Each line of the records that holds "blue" should be shown in full.
*** Input for this task Section Begins ***
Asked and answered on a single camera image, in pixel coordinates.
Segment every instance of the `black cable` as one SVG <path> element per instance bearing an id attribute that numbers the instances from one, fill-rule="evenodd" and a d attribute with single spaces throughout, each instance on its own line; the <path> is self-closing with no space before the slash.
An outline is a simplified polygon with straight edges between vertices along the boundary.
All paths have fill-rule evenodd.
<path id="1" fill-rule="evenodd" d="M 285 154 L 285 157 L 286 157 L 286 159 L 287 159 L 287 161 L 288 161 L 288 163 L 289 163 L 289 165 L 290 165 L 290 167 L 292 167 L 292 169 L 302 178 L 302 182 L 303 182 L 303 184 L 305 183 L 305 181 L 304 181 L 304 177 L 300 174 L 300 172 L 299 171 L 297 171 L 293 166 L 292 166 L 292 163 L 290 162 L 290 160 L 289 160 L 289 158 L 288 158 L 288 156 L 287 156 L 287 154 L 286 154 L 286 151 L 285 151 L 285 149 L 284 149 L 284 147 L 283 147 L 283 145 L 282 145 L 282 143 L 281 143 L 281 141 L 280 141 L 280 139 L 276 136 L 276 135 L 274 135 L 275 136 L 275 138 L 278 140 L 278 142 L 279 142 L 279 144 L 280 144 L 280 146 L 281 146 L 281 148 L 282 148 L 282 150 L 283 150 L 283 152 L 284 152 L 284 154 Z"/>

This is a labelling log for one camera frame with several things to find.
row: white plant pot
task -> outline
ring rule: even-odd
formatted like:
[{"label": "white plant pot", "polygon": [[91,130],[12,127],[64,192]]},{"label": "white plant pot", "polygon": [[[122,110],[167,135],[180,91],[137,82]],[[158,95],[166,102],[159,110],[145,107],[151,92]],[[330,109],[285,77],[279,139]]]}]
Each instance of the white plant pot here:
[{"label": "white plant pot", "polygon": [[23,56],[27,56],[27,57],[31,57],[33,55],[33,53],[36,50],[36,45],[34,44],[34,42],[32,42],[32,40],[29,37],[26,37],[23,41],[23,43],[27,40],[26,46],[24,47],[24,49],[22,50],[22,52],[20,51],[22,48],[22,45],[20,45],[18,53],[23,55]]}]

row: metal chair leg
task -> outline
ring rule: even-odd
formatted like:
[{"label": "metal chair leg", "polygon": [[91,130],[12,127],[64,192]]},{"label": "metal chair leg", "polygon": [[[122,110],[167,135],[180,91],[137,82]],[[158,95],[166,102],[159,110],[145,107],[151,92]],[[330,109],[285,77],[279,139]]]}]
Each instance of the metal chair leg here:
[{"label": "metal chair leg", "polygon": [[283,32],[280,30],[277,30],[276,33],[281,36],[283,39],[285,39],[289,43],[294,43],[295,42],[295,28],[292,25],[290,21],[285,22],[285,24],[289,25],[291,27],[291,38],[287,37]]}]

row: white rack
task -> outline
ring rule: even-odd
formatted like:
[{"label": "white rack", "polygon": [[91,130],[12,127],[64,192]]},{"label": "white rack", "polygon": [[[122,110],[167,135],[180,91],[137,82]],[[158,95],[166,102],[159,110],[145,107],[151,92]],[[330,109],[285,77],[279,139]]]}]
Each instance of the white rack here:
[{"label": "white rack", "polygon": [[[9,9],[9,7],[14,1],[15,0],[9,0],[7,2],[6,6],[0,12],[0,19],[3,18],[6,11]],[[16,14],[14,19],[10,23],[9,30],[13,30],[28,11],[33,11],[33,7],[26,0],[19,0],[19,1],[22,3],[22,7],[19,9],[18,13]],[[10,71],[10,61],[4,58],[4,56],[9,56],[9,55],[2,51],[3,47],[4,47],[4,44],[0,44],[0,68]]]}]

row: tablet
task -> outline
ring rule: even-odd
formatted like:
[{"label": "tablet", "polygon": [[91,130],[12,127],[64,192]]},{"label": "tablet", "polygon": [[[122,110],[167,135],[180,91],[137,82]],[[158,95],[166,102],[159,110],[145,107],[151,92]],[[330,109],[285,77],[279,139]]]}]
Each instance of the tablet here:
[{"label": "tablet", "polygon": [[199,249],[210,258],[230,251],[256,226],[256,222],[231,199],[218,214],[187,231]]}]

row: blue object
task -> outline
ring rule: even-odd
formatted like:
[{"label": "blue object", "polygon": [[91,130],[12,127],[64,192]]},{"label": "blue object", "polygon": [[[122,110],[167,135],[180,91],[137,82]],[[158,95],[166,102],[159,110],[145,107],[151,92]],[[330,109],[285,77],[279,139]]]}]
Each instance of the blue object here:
*** Input for this task Section Ends ***
Result of this task:
row: blue object
[{"label": "blue object", "polygon": [[91,130],[12,127],[64,192]]},{"label": "blue object", "polygon": [[[122,110],[167,135],[180,91],[137,82]],[[158,95],[166,102],[159,110],[145,107],[151,92]],[[330,109],[285,77],[279,139]]]}]
Each instance of the blue object here:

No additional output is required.